Dataset excerpts:
──────

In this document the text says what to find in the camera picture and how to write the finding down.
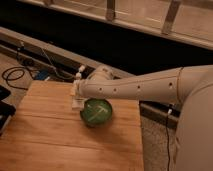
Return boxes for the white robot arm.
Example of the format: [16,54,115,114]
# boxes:
[71,65,213,171]

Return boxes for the green ceramic bowl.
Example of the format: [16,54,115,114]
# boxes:
[80,98,113,127]

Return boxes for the blue object on floor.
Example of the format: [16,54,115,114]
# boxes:
[34,70,50,81]

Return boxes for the black device at left edge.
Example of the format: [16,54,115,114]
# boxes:
[0,85,16,136]

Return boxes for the thin white cable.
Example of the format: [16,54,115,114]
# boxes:
[39,46,76,81]

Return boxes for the black coiled cable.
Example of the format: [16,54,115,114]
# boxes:
[1,66,38,90]

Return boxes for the metal railing frame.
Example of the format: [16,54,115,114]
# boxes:
[19,0,213,50]

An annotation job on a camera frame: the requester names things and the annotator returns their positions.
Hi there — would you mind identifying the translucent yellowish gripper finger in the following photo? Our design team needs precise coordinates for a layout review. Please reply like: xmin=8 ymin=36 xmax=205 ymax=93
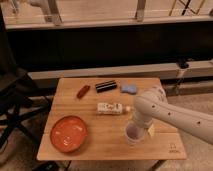
xmin=147 ymin=125 xmax=155 ymax=138

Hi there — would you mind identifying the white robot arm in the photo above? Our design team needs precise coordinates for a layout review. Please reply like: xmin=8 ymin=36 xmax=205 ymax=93
xmin=133 ymin=86 xmax=213 ymax=145

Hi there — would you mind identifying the orange ceramic bowl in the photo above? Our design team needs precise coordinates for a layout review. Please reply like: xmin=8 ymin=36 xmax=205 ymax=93
xmin=50 ymin=115 xmax=88 ymax=153

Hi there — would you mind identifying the blue sponge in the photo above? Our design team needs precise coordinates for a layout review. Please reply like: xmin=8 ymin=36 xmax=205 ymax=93
xmin=120 ymin=85 xmax=137 ymax=94

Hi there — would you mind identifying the white labelled plastic bottle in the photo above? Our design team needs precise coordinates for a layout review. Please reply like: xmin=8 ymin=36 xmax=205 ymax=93
xmin=97 ymin=102 xmax=131 ymax=115

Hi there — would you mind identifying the black rectangular box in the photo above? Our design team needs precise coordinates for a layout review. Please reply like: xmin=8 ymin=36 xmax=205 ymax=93
xmin=95 ymin=80 xmax=117 ymax=93

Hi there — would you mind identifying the wooden folding table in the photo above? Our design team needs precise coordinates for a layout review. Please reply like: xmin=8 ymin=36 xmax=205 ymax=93
xmin=37 ymin=78 xmax=186 ymax=161

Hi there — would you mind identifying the red oblong object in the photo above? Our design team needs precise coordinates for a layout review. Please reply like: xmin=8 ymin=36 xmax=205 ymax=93
xmin=77 ymin=85 xmax=90 ymax=99

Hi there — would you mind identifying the black chair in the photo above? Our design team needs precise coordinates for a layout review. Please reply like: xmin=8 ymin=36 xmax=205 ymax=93
xmin=0 ymin=10 xmax=51 ymax=149

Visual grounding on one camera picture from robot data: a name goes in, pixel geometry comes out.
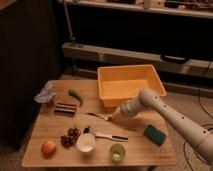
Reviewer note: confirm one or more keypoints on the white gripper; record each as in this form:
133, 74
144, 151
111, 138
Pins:
130, 108

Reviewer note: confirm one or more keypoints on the metal fork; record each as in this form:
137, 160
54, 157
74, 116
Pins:
106, 118

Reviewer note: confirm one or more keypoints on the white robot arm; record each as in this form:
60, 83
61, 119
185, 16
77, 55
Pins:
197, 137

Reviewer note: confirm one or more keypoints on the green plastic cup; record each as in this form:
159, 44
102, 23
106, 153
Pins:
117, 152

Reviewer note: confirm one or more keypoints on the yellow plastic bin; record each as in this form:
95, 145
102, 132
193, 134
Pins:
120, 83

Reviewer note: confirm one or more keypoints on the green sponge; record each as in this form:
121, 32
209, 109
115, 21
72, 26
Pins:
154, 135

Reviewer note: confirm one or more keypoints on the white bowl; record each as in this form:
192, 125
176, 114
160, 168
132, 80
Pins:
86, 143

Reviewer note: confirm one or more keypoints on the wooden table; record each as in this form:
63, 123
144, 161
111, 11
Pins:
140, 151

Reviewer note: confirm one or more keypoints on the dark rectangular block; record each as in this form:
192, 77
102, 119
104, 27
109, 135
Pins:
65, 109

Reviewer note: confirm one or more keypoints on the green pepper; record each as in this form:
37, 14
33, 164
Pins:
77, 96

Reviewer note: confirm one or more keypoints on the bunch of dark grapes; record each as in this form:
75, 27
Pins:
71, 137

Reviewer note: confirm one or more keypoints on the crumpled grey cloth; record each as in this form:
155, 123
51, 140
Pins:
46, 94

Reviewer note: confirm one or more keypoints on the red apple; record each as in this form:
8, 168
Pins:
48, 148

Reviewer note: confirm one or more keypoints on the metal shelf rack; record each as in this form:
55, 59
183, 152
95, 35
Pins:
176, 41

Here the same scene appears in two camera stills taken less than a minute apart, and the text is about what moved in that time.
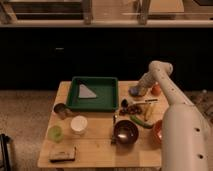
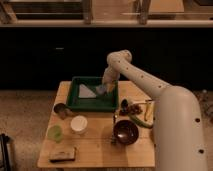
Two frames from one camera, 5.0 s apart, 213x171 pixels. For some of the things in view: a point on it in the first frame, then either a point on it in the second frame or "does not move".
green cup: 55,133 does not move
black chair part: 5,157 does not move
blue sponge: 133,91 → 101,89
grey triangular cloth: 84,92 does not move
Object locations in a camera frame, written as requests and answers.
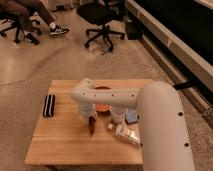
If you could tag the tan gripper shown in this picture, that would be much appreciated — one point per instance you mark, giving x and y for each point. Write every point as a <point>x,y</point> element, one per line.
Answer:
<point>85,117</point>

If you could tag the dark red pepper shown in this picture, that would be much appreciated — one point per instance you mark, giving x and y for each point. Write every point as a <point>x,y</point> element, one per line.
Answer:
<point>92,123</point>

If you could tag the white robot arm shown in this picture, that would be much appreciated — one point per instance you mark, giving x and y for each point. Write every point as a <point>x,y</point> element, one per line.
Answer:
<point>162,124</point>

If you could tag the small white cube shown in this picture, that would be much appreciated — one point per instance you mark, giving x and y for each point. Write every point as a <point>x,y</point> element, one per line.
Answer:
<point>110,126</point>

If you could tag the white plastic cup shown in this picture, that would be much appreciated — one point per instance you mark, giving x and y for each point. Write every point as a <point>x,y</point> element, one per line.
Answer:
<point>118,114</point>

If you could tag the wooden table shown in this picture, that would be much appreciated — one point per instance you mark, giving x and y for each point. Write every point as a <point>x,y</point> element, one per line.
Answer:
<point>64,139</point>

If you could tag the black white striped eraser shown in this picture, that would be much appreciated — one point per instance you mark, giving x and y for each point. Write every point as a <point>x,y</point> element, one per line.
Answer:
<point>48,110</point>

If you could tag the blue sponge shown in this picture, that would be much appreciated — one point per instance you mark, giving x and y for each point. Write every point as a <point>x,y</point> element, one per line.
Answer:
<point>131,117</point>

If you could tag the clear plastic packet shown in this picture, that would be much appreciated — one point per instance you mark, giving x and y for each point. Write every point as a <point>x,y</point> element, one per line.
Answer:
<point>127,134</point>

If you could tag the black office chair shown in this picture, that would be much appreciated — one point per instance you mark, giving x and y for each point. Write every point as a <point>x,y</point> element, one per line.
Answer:
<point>101,14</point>
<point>15,24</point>

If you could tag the black office chair left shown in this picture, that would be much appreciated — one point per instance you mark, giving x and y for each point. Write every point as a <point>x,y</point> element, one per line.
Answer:
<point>15,24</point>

──────

▶ _WORK TASK_
The records above are to be restated word for word, excluding all pictures.

▶ _YOUR RESPONSE_
In this document the text says what to find in the camera picture and how to write the finding down.
Return boxes for the white robot arm.
Example of the format: [16,54,115,114]
# boxes:
[71,65,213,171]

Return boxes for the green ceramic bowl.
Example of the format: [16,54,115,114]
# boxes:
[80,98,113,127]

Return boxes for the blue object on floor.
Example of the format: [16,54,115,114]
# boxes:
[34,70,50,81]

Return boxes for the black device at left edge.
Example of the format: [16,54,115,114]
# boxes:
[0,85,16,136]

Return boxes for the thin white cable.
Example of the format: [16,54,115,114]
# boxes:
[39,46,76,81]

Return boxes for the black coiled cable.
Example of the format: [16,54,115,114]
# boxes:
[1,66,38,90]

Return boxes for the metal railing frame.
Example of the format: [16,54,115,114]
# boxes:
[19,0,213,50]

An annotation job on a camera frame: the requester names things and the annotator returns their positions.
Hi there — would you mind identifying the translucent yellowish gripper finger in the following photo? Our design team needs precise coordinates for a layout review. Please reply like: xmin=8 ymin=36 xmax=205 ymax=93
xmin=147 ymin=125 xmax=155 ymax=138

Hi there — would you mind identifying the white robot arm in the photo above? Our design team needs precise coordinates for a layout review. Please reply like: xmin=8 ymin=36 xmax=205 ymax=93
xmin=133 ymin=86 xmax=213 ymax=145

Hi there — would you mind identifying the orange ceramic bowl in the photo above? Our design team needs precise coordinates for a layout review. Please reply like: xmin=8 ymin=36 xmax=205 ymax=93
xmin=50 ymin=115 xmax=88 ymax=153

Hi there — would you mind identifying the blue sponge in the photo above? Our design team needs precise coordinates for a layout review. Please reply like: xmin=8 ymin=36 xmax=205 ymax=93
xmin=120 ymin=85 xmax=137 ymax=94

Hi there — would you mind identifying the white labelled plastic bottle in the photo above? Our design team needs precise coordinates for a layout review. Please reply like: xmin=8 ymin=36 xmax=205 ymax=93
xmin=97 ymin=102 xmax=131 ymax=115

Hi there — would you mind identifying the black rectangular box in the photo above? Our design team needs precise coordinates for a layout review. Please reply like: xmin=8 ymin=36 xmax=205 ymax=93
xmin=95 ymin=80 xmax=117 ymax=93

Hi there — would you mind identifying the wooden folding table in the photo above? Our design team needs precise coordinates for a layout review. Please reply like: xmin=8 ymin=36 xmax=205 ymax=93
xmin=37 ymin=78 xmax=186 ymax=161

Hi there — would you mind identifying the red oblong object in the photo above? Our design team needs precise coordinates for a layout review. Please reply like: xmin=8 ymin=36 xmax=205 ymax=93
xmin=77 ymin=85 xmax=90 ymax=99

Hi there — would you mind identifying the black chair in the photo above? Our design team needs precise coordinates for a layout review. Please reply like: xmin=8 ymin=36 xmax=205 ymax=93
xmin=0 ymin=10 xmax=51 ymax=149

Visual grounding on one camera picture from robot data: a name goes in, pixel geometry comes out.
Reviewer note: confirm one or more keypoints on the white gripper; record each as in this form:
133, 74
144, 151
111, 138
Pins:
130, 108

Reviewer note: confirm one or more keypoints on the metal fork; record each as in this form:
137, 160
54, 157
74, 116
Pins:
106, 118

Reviewer note: confirm one or more keypoints on the white robot arm; record each as in this form:
60, 83
61, 119
185, 16
77, 55
Pins:
197, 137

Reviewer note: confirm one or more keypoints on the green plastic cup; record each as in this form:
159, 44
102, 23
106, 153
Pins:
117, 152

Reviewer note: confirm one or more keypoints on the yellow plastic bin; record each as in this form:
95, 145
102, 132
193, 134
Pins:
120, 83

Reviewer note: confirm one or more keypoints on the green sponge; record each as in this form:
121, 32
209, 109
115, 21
72, 26
Pins:
154, 135

Reviewer note: confirm one or more keypoints on the white bowl; record each as in this form:
192, 125
176, 114
160, 168
132, 80
Pins:
86, 143

Reviewer note: confirm one or more keypoints on the wooden table; record each as in this form:
63, 123
144, 161
111, 11
Pins:
140, 151

Reviewer note: confirm one or more keypoints on the dark rectangular block; record each as in this form:
192, 77
102, 119
104, 27
109, 135
Pins:
65, 109

Reviewer note: confirm one or more keypoints on the green pepper; record each as in this form:
37, 14
33, 164
Pins:
77, 96

Reviewer note: confirm one or more keypoints on the bunch of dark grapes; record each as in this form:
75, 27
Pins:
71, 137

Reviewer note: confirm one or more keypoints on the crumpled grey cloth; record each as in this form:
155, 123
51, 140
Pins:
46, 94

Reviewer note: confirm one or more keypoints on the red apple; record each as in this form:
8, 168
Pins:
48, 148

Reviewer note: confirm one or more keypoints on the metal shelf rack; record each as in this form:
55, 59
183, 152
95, 35
Pins:
176, 41

Here the same scene appears in two camera stills taken less than a minute apart, and the text is about what moved in that time.
Two frames from one camera, 5.0 s apart, 213x171 pixels. For some of the things in view: a point on it in the first frame, then either a point on it in the second frame or "does not move".
green cup: 55,133 does not move
black chair part: 5,157 does not move
blue sponge: 133,91 → 101,89
grey triangular cloth: 84,92 does not move
Object locations in a camera frame, written as requests and answers.
If you could tag the tan gripper shown in this picture, that would be much appreciated — one point per instance you mark, giving x and y for each point. Write every point as a <point>x,y</point> element, one per line.
Answer:
<point>85,117</point>

If you could tag the dark red pepper shown in this picture, that would be much appreciated — one point per instance you mark, giving x and y for each point. Write every point as a <point>x,y</point> element, one per line.
Answer:
<point>92,123</point>

If you could tag the white robot arm shown in this picture, that would be much appreciated — one point per instance you mark, giving x and y for each point. Write every point as a <point>x,y</point> element, one per line.
Answer:
<point>162,124</point>

If you could tag the small white cube shown in this picture, that would be much appreciated — one point per instance you mark, giving x and y for each point. Write every point as a <point>x,y</point> element, one per line.
Answer:
<point>110,126</point>

If you could tag the white plastic cup shown in this picture, that would be much appreciated — one point per instance you mark, giving x and y for each point. Write every point as a <point>x,y</point> element, one per line.
Answer:
<point>118,114</point>

If you could tag the wooden table shown in this picture, that would be much appreciated — one point per instance you mark, giving x and y for each point. Write every point as a <point>x,y</point> element, one per line.
Answer:
<point>64,139</point>

If you could tag the black white striped eraser shown in this picture, that would be much appreciated — one point per instance you mark, giving x and y for each point. Write every point as a <point>x,y</point> element, one per line.
Answer:
<point>48,110</point>

If you could tag the blue sponge shown in this picture, that would be much appreciated — one point per instance you mark, giving x and y for each point. Write every point as a <point>x,y</point> element, one per line.
Answer:
<point>131,117</point>

If you could tag the clear plastic packet shown in this picture, that would be much appreciated — one point per instance you mark, giving x and y for each point. Write every point as a <point>x,y</point> element, one per line.
Answer:
<point>127,134</point>

If you could tag the black office chair shown in this picture, that would be much appreciated — one point per instance you mark, giving x and y for each point. Write every point as a <point>x,y</point> element, one per line.
Answer:
<point>101,14</point>
<point>15,24</point>

If you could tag the black office chair left shown in this picture, that would be much appreciated — one point per instance you mark, giving x and y for each point. Write every point as a <point>x,y</point> element, one per line.
Answer:
<point>15,24</point>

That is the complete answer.